[Data for this task]
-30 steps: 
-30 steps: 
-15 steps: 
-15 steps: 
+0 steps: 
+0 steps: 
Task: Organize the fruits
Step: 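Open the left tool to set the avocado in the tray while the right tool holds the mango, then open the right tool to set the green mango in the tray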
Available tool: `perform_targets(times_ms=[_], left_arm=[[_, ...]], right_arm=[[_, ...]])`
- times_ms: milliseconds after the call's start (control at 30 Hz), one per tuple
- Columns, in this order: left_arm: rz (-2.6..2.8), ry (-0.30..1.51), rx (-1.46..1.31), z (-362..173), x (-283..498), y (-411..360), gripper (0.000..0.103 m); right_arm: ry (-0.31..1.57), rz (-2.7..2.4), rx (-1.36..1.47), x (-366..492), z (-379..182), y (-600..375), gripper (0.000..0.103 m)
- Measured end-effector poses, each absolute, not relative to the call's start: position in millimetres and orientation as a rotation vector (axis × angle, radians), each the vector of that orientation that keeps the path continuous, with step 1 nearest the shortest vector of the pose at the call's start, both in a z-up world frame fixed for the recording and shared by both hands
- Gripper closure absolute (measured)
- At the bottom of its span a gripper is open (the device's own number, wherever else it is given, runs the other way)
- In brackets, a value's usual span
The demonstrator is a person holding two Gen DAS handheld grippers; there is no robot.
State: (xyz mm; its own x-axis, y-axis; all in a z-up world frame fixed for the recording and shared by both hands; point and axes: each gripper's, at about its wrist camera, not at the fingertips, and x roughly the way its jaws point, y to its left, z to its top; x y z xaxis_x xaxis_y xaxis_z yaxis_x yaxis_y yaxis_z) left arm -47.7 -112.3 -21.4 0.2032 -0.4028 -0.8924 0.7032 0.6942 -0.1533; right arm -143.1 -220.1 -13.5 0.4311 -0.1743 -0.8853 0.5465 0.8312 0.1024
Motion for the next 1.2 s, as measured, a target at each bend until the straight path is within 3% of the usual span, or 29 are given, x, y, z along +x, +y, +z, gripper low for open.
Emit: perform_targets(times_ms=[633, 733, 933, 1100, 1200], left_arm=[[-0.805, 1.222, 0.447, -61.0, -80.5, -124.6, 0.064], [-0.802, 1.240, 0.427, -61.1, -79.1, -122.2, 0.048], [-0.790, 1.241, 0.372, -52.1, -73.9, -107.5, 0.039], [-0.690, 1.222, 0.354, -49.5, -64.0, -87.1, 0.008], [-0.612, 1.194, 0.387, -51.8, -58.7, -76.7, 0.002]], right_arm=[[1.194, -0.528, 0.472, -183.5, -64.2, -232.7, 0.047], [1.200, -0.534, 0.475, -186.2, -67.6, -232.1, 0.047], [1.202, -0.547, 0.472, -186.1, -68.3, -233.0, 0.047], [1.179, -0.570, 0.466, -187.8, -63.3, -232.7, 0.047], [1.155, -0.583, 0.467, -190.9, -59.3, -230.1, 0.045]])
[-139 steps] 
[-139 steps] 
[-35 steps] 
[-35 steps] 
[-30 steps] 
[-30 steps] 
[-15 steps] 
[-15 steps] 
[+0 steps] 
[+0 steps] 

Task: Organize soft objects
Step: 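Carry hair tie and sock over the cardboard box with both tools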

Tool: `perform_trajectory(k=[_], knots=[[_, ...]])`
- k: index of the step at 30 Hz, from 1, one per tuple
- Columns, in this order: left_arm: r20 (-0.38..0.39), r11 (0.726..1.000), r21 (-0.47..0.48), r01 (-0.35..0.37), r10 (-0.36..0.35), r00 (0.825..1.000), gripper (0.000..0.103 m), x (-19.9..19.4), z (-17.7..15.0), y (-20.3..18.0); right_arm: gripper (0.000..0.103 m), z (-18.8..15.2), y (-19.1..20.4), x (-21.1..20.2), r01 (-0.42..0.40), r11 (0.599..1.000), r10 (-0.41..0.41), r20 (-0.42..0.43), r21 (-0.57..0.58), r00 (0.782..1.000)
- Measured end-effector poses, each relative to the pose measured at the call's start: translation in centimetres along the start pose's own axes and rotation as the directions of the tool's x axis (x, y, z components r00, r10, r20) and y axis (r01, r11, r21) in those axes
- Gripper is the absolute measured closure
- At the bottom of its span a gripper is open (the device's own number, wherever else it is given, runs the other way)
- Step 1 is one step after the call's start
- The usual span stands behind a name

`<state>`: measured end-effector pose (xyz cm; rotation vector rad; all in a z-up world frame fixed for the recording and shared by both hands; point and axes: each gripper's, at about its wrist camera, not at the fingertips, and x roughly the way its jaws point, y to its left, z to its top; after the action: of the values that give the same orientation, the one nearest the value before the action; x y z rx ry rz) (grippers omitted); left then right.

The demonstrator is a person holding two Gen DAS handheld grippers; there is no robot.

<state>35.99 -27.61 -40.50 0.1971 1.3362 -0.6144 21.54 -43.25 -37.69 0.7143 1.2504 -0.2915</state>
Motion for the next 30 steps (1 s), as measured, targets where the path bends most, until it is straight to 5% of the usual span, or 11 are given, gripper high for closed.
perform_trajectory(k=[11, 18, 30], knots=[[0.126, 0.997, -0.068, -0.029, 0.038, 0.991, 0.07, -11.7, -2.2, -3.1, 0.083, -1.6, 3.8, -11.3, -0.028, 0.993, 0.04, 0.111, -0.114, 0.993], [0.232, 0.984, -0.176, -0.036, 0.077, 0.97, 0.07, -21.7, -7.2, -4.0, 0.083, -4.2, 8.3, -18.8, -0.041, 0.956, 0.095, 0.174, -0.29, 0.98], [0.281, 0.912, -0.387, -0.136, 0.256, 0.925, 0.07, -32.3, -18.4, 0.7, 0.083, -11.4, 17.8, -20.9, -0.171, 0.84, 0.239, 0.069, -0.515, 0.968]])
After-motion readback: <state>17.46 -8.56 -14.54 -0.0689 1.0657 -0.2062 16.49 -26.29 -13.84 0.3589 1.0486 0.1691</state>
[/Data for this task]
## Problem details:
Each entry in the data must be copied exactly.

## Response:
-30 steps: 
-30 steps: 
-15 steps: 
-15 steps: 
+0 steps: 
+0 steps: 
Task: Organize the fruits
Step: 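Open the left tool to set the avocado in the tray while the right tool holds the mango, then open the right tool to set the green mango in the tray
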Available tool: `perform_targets(times_ms=[_], left_arm=[[_, ...]], right_arm=[[_, ...]])`
- times_ms: milliseconds after the call's start (control at 30 Hz), one per tuple
- Columns, in this order: left_arm: rz (-2.6..2.8), ry (-0.30..1.51), rx (-1.46..1.31), z (-362..173), x (-283..498), y (-411..360), gripper (0.000..0.103 m); right_arm: ry (-0.31..1.57), rz (-2.7..2.4), rx (-1.36..1.47), x (-366..492), z (-379..182), y (-600..375), gripper (0.000..0.103 m)
- Measured end-effector poses, each absolute, not relative to the call's start: position in millimetres and orientation as a rotation vector (axis × angle, radians), each the vector of that orientation that keeps the path continuous, with step 1 nearest the shortest vector of the pose at the call's start, both in a z-up world frame fixed for the recording and shared by both hands
- Gripper closure absolute (measured)
- At the bottom of its span a gripper is open (the device's own number, wherever else it is given, runs the other way)
- In brackets, a value's usual span
The demonstrator is a person holding two Gen DAS handheld grippers; there is no robot.
State: (xyz mm; its own x-axis, y-axis; all in a z-up world frame fixed for the recording and shared by both hands; point and axes: each gripper's, at about its wrist camera, not at the fingertips, and x roughly the way its jaws point, y to its left, z to its top; x y z xaxis_x xaxis_y xaxis_z yaxis_x yaxis_y yaxis_z) left arm -47.7 -112.3 -21.4 0.2032 -0.4028 -0.8924 0.7032 0.6942 -0.1533; right arm -143.1 -220.1 -13.5 0.4311 -0.1743 -0.8853 0.5465 0.8312 0.1024
Motion for the next 1.2 s, as measured, a target at each bend until the straight path is within 3% of the usual span, or 29 are given, x, y, z along +x, +y, +z, gripper low for open.
Emit: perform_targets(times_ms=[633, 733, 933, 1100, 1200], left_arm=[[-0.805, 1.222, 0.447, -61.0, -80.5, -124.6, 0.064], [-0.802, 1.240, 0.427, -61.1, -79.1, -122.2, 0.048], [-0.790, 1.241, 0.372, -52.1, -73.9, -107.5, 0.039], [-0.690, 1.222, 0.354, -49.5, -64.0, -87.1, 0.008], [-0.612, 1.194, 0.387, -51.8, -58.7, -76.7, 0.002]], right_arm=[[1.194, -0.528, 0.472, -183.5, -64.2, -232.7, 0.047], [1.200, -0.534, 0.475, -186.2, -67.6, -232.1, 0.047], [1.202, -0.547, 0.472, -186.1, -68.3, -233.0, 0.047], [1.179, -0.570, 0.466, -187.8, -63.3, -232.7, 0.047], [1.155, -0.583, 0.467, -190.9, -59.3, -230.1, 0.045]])
[-139 steps] 
[-139 steps] 
[-35 steps] 
[-35 steps] 
[-30 steps] 
[-30 steps] 
[-15 steps] 
[-15 steps] 
[+0 steps] 
[+0 steps] 

Task: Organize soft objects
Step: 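Carry hair tie and sock over the cardboard box with both tools
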
Tool: `perform_trajectory(k=[_], knots=[[_, ...]])`
- k: index of the step at 30 Hz, from 1, one per tuple
- Columns, in this order: left_arm: r20 (-0.38..0.39), r11 (0.726..1.000), r21 (-0.47..0.48), r01 (-0.35..0.37), r10 (-0.36..0.35), r00 (0.825..1.000), gripper (0.000..0.103 m), x (-19.9..19.4), z (-17.7..15.0), y (-20.3..18.0); right_arm: gripper (0.000..0.103 m), z (-18.8..15.2), y (-19.1..20.4), x (-21.1..20.2), r01 (-0.42..0.40), r11 (0.599..1.000), r10 (-0.41..0.41), r20 (-0.42..0.43), r21 (-0.57..0.58), r00 (0.782..1.000)
- Measured end-effector poses, each relative to the pose measured at the call's start: translation in centimetres along the start pose's own axes and rotation as the directions of the tool's x axis (x, y, z components r00, r10, r20) and y axis (r01, r11, r21) in those axes
- Gripper is the absolute measured closure
- At the bottom of its span a gripper is open (the device's own number, wherever else it is given, runs the other way)
- Step 1 is one step after the call's start
- The usual span stands behind a name

`<state>`: measured end-effector pose (xyz cm; rotation vector rad; all in a z-up world frame fixed for the recording and shared by both hands; point and axes: each gripper's, at about its wrist camera, not at the fingertips, and x roughly the way its jaws point, y to its left, z to its top; after the action: of the values that give the same orientation, the one nearest the value before the action; x y z rx ry rz) (grippers omitted); left then right.

The demonstrator is a person holding two Gen DAS handheld grippers; there is no robot.

<state>35.99 -27.61 -40.50 0.1971 1.3362 -0.6144 21.54 -43.25 -37.69 0.7143 1.2504 -0.2915</state>
Motion for the next 30 steps (1 s), as measured, targets where the path bends most, until it is straight to 5% of the usual span, or 11 are given, gripper high for closed.
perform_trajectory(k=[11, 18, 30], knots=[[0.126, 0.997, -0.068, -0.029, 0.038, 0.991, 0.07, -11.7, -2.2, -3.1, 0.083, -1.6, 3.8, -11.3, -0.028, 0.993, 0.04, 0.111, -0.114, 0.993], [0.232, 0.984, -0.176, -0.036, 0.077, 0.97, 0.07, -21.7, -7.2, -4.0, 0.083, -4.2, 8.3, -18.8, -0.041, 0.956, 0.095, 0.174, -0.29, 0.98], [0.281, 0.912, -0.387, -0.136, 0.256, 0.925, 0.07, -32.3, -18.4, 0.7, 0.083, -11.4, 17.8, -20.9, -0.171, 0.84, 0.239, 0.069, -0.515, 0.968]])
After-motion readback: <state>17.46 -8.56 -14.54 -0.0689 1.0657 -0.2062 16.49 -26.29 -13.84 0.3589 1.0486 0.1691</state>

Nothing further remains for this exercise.